SNANEPAPUA.COM – Rencana Presiden Amerika Serikat, Donald Trump, untuk mengakuisisi Greenland kembali memicu ketegangan diplomatik yang serius di kancah internasional. Langkah ambisius dari Gedung Putih ini tidak hanya mengejutkan dunia, tetapi juga menimbulkan kekhawatiran mendalam serta keresahan bagi penduduk di Nuuk maupun pemerintah di Kopenhagen, Denmark.
Keinginan Amerika Serikat untuk menjadikan Greenland sebagai bagian dari wilayah kedaulatannya telah memicu gelombang protes dari warga lokal. Banyak penduduk asli Greenland merasa bahwa identitas budaya dan kedaulatan mereka terancam oleh ambisi geopolitik negara adidaya tersebut. Mereka menegaskan dengan suara bulat bahwa tanah mereka bukanlah komoditas yang bisa diperjualbelikan demi kepentingan politik luar negeri.
Di Nuuk, ibu kota Greenland, sentimen anti-aneksasi semakin menguat seiring dengan munculnya pernyataan resmi dari berbagai tokoh masyarakat. Para pemimpin lokal dan masyarakat sipil menyuarakan penolakan keras terhadap gagasan tersebut, dengan menekankan bahwa Greenland memiliki identitas nasional yang kuat. Mereka menyatakan keinginan untuk terus bergerak menuju kemandirian yang lebih besar, bukan menjadi bagian dari administrasi Amerika Serikat.
Sementara itu, pemerintah Denmark di Kopenhagen memberikan reaksi yang tak kalah tegas terhadap wacana ini. Pihak berwenang Denmark menganggap ide aneksasi tersebut sebagai sesuatu yang tidak masuk akal dan berpotensi mengganggu stabilitas keamanan di wilayah Arktik. Denmark kembali menegaskan komitmennya untuk mendukung otonomi Greenland dan menolak segala bentuk negosiasi yang berkaitan dengan kedaulatan wilayah tersebut.
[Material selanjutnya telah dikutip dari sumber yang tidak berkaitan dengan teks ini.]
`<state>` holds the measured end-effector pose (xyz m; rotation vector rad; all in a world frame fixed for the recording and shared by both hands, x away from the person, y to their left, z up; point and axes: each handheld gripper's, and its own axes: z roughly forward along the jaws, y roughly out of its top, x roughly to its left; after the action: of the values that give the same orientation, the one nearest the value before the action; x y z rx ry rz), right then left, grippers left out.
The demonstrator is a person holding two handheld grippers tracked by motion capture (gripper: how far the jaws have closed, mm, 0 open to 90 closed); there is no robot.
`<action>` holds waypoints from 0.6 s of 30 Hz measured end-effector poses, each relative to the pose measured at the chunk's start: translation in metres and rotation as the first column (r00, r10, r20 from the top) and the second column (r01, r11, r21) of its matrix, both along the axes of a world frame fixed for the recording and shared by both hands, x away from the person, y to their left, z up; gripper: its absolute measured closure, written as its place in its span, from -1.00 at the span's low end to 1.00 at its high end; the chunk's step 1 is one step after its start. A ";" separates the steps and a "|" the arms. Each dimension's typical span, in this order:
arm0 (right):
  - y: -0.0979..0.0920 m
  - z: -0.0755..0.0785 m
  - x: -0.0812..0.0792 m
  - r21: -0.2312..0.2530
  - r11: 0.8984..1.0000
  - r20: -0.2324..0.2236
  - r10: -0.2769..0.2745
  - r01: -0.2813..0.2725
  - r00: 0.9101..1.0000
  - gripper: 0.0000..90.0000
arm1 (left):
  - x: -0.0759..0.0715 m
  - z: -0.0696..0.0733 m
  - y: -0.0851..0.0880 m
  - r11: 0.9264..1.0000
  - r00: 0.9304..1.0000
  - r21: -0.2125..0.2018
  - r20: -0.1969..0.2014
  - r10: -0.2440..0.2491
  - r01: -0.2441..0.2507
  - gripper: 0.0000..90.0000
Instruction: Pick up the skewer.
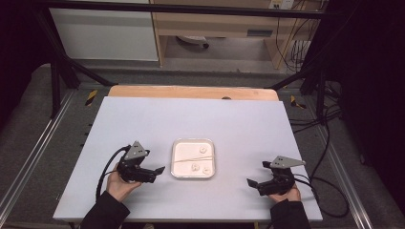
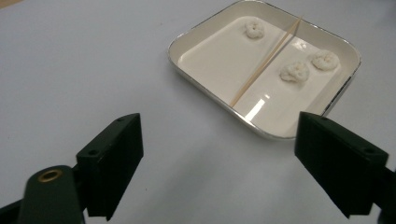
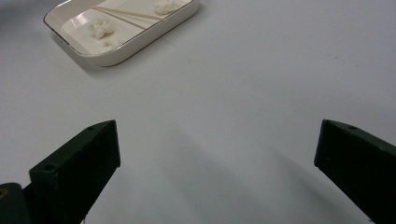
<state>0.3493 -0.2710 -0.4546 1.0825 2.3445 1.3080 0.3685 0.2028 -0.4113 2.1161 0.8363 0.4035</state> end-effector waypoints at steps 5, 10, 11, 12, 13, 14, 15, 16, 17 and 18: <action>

Ketegangan ini menunjukkan betapa strategisnya posisi Greenland dalam peta persaingan global saat ini, terutama dengan meningkatnya perhatian dunia terhadap sumber daya alam di Arktik. Namun, bagi warga Greenland, martabat dan hak untuk menentukan nasib sendiri jauh lebih berharga daripada tawaran ekonomi atau militer dari pihak asing. Masa depan pulau terbesar di dunia ini kini berada di tengah pusaran persaingan kekuatan besar dunia yang terus memanas.